Some of the thousands of donations may still be in the files of the Vergu Church.
I have observed that people steal and kill because, among other things, they are destitute. That is why, in addition to my preaching, I organised a Samaritan action to help the needy, to console and encourage the afflicted and to put the unemployed to work. To tell the truth, none of those I recommended for service ever shamed me. As a result, thefts and murders have decreased and, as Dr. Gomoiu testified, “those who used to break the windows of the hospital now bow down to the little church there when they pass the hospital”.
For seven years I worked in that little basement – church!
The building of the Vergu Church. The struggle for the land
From the first moment I arrived in the area, I had my eye on the land where the church is now being built. Little did I know how many forces of darkness would be unleashed against me for the palm of land needed to build it.

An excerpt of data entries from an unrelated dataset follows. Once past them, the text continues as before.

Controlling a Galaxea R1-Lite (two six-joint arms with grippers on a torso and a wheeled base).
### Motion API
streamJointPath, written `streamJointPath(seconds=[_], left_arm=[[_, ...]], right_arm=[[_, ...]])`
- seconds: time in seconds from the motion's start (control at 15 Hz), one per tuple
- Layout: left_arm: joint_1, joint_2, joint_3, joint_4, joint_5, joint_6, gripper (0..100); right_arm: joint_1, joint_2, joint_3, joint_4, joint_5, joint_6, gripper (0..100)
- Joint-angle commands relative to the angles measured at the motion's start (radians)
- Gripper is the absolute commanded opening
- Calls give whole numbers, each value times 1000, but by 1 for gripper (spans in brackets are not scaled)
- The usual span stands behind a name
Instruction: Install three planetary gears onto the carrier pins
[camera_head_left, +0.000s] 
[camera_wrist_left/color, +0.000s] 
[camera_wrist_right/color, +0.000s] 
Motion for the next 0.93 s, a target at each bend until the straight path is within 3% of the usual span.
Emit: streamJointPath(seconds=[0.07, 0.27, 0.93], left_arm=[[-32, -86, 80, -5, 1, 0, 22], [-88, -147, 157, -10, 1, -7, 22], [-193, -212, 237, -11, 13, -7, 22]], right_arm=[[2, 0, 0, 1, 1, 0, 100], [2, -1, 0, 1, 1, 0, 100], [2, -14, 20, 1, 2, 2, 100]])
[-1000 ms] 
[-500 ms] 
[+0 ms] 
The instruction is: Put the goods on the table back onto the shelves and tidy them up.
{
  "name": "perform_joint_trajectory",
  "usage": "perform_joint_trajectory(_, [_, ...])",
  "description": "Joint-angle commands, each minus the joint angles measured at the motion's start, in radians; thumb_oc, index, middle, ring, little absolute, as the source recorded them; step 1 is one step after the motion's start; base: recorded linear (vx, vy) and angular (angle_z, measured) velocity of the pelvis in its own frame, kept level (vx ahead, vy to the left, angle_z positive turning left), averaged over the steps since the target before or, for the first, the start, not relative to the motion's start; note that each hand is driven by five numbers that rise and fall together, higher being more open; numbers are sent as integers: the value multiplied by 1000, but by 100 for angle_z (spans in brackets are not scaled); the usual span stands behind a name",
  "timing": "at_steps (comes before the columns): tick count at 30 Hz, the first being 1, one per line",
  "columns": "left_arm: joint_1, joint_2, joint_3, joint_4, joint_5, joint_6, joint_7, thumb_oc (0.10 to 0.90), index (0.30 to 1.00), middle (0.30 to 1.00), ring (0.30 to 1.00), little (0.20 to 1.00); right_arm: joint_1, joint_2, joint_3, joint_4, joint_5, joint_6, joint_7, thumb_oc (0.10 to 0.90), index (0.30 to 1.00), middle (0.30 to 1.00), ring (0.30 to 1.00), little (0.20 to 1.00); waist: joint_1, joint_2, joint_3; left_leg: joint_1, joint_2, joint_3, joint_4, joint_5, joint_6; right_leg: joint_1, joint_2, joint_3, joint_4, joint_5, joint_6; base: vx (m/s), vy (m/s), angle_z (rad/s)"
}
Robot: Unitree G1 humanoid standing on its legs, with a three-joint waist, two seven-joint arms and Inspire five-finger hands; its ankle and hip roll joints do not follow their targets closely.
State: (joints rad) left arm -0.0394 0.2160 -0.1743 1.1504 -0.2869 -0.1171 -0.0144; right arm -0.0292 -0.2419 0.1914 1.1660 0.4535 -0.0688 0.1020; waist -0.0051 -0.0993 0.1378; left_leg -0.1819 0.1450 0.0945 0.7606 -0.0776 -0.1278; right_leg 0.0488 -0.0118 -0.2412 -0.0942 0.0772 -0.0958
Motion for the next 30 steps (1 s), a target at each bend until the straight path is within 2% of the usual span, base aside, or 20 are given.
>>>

I initiated the forms of expropriation of the land, but met with stiff resistance from the wealthy owners, Al. Zisso and Ganciu Stoian, in coalition with the Royal House, represented by Dr. Victor Gomoiu, Director General of the Royal Establishments “Saint Helena”. The rich wanted to build blocks of flats and shops on this land in order to generate personal income, and the royal house wanted the establishments to have a church – as the Brancovenesc Hospital had – but without making any sacrifices, only to benefit and be rewarded with the sacrifices and work of others. The third factor was me, the priest, who wanted to build an independent church for the people over the heads of the rich and the royal family. From the struggle of these three factors, the priest Constantin Sîrbu emerged, who fought for the just cause of the district. But with what sacrifices! For (almost) five years, from January ’38 to January ’43, when I received the land, how much personal expense, how many lawsuits, how many humiliations I endured from the rich, who bribed the City Hall, and from the Royal House, who intervened so that the land behind the hospital could be used to build the church!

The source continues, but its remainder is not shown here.